Bien qu'il n'existe pas de limite d'âge légale pour obtenir un prêt, les seniors se heurtent à des défis significatifs. Les conditions d'emprunt diffèrent grandement selon que l'on soit actif ou à la retraite, rendant l'acquisition d'un bien immobilier plus ardue avec l'âge.
Conditions d'emprunt spécifiques pour les seniors
Lorsqu'un emprunt est contracté, il est important de rembourser tant le capital prêté que les intérêts, que ce soit de manière simultanée (crédit amortissable) ou séparée, avec un remboursement du capital à l'échéance (crédit in fine). Cependant, en vieillissant, divers obstacles apparaissent.
D'abord, les revenus des seniors peuvent diminuer une fois à la retraite, rendant plus difficile le remboursement des mensualités. De plus, les institutions financières deviennent plus réticentes à prêter aux personnes âgées, principalement pour des raisons de risque. Les individus de 70 ans et plus, souvent avec des antécédents médicaux, sont perçus comme plus susceptibles de ne pas rembourser leur emprunt. En conséquence, les taux d'intérêt appliqués sont généralement plus élevés pour cette tranche d'âge.
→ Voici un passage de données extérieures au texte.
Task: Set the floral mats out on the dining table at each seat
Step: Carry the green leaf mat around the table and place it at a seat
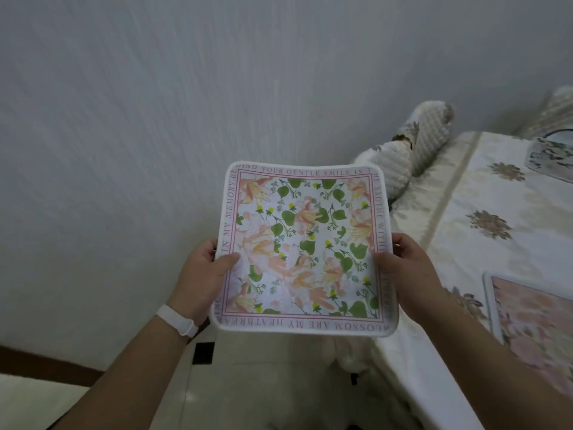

Par ailleurs, les assurances emprunteur, telles que celles contre le décès ou l'invalidité, deviennent aussi plus coûteuses pour les seniors. Avant 65 ans, il est possible de négocier des tarifs avantageux, mais passé cet âge, les assurances proposées sont souvent modifiées et les tarifs augmentés. Une étude a révélé que le coût d'un crédit pour une personne de 65 ans peut être cinq fois supérieur à celui d'un emprunteur de 40 ans.
Les solutions pour emprunter passé un certain âge
Malgré les craintes des banques à prêter aux seniors, certaines s'adaptent à la réalité démographique. Il existe des offres de crédit spécifiquement conçues pour les seniors, généralement disponibles avant le départ à la retraite, qui ajustent le montant des mensualités en fonction de la diminution potentielle des revenus. Ces crédits modulables permettent, par exemple, une baisse des mensualités allant de 30 % à 90 % après la cessation d'activité, mais nécessitent de respecter un délai d'au moins deux ans avant la retraite.
Concernant l'assurance, la récente législation permet de choisir une assurance en dehors de l'établissement prêteur, permettant ainsi de comparer plusieurs offres pour des tarifs plus compétitifs. Pour les seniors présentant des risques de santé, la convention « Aeras » permet d'accéder à des prêts immobiliers dans des conditions moins strictes, à condition d'être solvable et de ne pas dépasser un certain plafond de crédit.
Il est conseillé aux seniors de disposer d'un apport personnel d'au moins 30 % du montant emprunté et de bénéficier de revenus réguliers pour augmenter leur capacité à obtenir un prêt. D’autres options incluent des prêts hypothécaires, où le bien acheté sert de garantie, ou des nantissements, basés sur des contrats d'assurance-vie ou des actifs déjà détenus.